README.md

April 21, 2026 · View on GitHub

Weakly-Supervised Referring Video Object Segmentation through Text Supervision

Official implementation of the paper accepted by CVPR 2026 Findings !

WSRVOS overview

Overview

WSRVOS studies weakly-supervised referring video object segmentation with only text supervision.
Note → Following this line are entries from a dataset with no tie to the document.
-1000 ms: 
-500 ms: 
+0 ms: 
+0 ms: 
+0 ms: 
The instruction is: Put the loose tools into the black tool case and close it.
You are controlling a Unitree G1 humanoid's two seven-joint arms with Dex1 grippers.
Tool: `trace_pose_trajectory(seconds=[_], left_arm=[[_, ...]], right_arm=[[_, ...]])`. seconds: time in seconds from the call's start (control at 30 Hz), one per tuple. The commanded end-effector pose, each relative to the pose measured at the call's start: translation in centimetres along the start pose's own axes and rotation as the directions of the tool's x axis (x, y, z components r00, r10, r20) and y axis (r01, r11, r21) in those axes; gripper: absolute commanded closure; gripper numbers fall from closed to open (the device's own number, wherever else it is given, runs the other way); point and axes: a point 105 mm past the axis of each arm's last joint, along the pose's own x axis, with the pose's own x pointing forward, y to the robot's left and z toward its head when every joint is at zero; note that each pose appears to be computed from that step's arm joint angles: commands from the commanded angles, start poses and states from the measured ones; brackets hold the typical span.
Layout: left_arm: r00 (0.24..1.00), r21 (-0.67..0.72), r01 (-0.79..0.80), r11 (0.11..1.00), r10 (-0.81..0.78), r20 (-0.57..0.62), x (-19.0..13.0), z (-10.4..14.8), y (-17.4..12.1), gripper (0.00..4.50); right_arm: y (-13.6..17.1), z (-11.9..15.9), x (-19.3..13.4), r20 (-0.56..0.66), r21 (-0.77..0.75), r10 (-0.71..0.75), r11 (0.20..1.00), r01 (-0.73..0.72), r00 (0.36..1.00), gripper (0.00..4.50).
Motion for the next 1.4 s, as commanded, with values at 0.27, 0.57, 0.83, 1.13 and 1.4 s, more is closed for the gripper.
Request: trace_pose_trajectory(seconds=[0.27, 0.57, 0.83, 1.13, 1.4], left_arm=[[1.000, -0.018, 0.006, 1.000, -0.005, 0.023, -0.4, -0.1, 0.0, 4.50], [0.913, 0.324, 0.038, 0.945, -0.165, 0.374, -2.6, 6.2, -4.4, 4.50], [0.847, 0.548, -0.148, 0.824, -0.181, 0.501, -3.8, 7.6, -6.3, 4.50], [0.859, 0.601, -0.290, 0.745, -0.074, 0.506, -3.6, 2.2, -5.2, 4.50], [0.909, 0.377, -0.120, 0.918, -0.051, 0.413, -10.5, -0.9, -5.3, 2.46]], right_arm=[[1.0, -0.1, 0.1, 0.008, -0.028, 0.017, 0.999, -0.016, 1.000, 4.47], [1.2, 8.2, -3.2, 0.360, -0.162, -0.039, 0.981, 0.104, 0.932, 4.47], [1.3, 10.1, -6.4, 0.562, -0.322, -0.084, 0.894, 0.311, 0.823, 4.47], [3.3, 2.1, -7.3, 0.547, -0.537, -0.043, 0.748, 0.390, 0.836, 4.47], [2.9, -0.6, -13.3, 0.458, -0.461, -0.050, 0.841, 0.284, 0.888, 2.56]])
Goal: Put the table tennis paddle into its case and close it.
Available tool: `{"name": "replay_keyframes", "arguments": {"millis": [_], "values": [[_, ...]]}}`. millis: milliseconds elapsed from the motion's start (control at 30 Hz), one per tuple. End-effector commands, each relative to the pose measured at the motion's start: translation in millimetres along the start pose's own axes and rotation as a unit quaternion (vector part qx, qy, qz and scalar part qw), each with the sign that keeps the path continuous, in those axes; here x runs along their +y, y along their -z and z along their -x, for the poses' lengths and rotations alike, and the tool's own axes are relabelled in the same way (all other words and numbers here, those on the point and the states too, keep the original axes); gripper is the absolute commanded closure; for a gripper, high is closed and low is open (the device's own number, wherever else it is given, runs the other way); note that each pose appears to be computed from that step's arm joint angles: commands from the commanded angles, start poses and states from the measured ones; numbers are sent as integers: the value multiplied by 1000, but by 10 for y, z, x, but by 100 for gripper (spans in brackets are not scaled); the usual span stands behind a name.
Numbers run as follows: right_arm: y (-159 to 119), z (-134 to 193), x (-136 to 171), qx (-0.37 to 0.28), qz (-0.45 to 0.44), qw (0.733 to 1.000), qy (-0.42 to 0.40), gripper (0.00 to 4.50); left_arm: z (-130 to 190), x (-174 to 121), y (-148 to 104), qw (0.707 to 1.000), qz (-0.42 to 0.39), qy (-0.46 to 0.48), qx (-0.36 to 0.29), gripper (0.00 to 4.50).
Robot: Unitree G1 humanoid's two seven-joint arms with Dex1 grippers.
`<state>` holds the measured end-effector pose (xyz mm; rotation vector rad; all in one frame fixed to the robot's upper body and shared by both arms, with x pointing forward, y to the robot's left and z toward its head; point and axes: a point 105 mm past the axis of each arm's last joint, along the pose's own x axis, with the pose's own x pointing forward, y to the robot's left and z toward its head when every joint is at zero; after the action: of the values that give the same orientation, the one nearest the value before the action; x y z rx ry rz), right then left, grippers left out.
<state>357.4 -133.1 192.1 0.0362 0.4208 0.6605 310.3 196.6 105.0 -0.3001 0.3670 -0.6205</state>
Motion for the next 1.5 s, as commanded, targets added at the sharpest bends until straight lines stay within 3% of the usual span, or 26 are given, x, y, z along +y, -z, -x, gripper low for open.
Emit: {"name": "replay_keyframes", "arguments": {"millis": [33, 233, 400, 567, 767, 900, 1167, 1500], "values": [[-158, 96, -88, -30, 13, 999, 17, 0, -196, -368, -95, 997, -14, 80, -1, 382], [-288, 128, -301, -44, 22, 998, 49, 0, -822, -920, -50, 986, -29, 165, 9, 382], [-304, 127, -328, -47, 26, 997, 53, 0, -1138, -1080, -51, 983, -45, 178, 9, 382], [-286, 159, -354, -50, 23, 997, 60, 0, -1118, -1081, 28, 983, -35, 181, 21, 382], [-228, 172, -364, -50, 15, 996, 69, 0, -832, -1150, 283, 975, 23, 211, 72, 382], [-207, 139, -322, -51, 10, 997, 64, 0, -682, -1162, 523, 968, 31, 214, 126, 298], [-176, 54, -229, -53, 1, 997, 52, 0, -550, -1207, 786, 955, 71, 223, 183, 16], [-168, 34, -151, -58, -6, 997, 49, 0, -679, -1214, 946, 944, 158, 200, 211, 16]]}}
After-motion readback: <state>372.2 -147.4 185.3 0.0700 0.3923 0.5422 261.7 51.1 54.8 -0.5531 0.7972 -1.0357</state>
The implementation in this repository follows the main components described in the paper:

  • contrastive referring expression augmentation
  • bi-directional vision-language feature selection
  • bi-directional vision-language feature interaction
  • instance-aware expression classification
  • positive-prediction fusion
  • temporal segment ranking

Environment Setup

Recommended Python: 3.10+

pip install -r requirements.txt

Notes:

  • RoBERTa weights are loaded from pretrained/pretrained_roberta .
  • Video Swin weights are loaded from pretrained/pretrained_swin_transformer .

Dataset Preparation

Default config paths assume the repository is placed next to RVOS_datasets/:

../RVOS_datasets/a2d_sentences
../RVOS_datasets/jhmdb_sentences
../RVOS_datasets/refer_youtube_vos

Training / Evaluation

Train on A2D-Sentences:

bash scripts/train_a2d.sh

Evaluate on A2D-Sentences:

bash scripts/eval_a2d.sh --checkpoint ./outputs/a2d/best.pth

Train on Ref-YouTube-VOS:

bash scripts/train_refytb.sh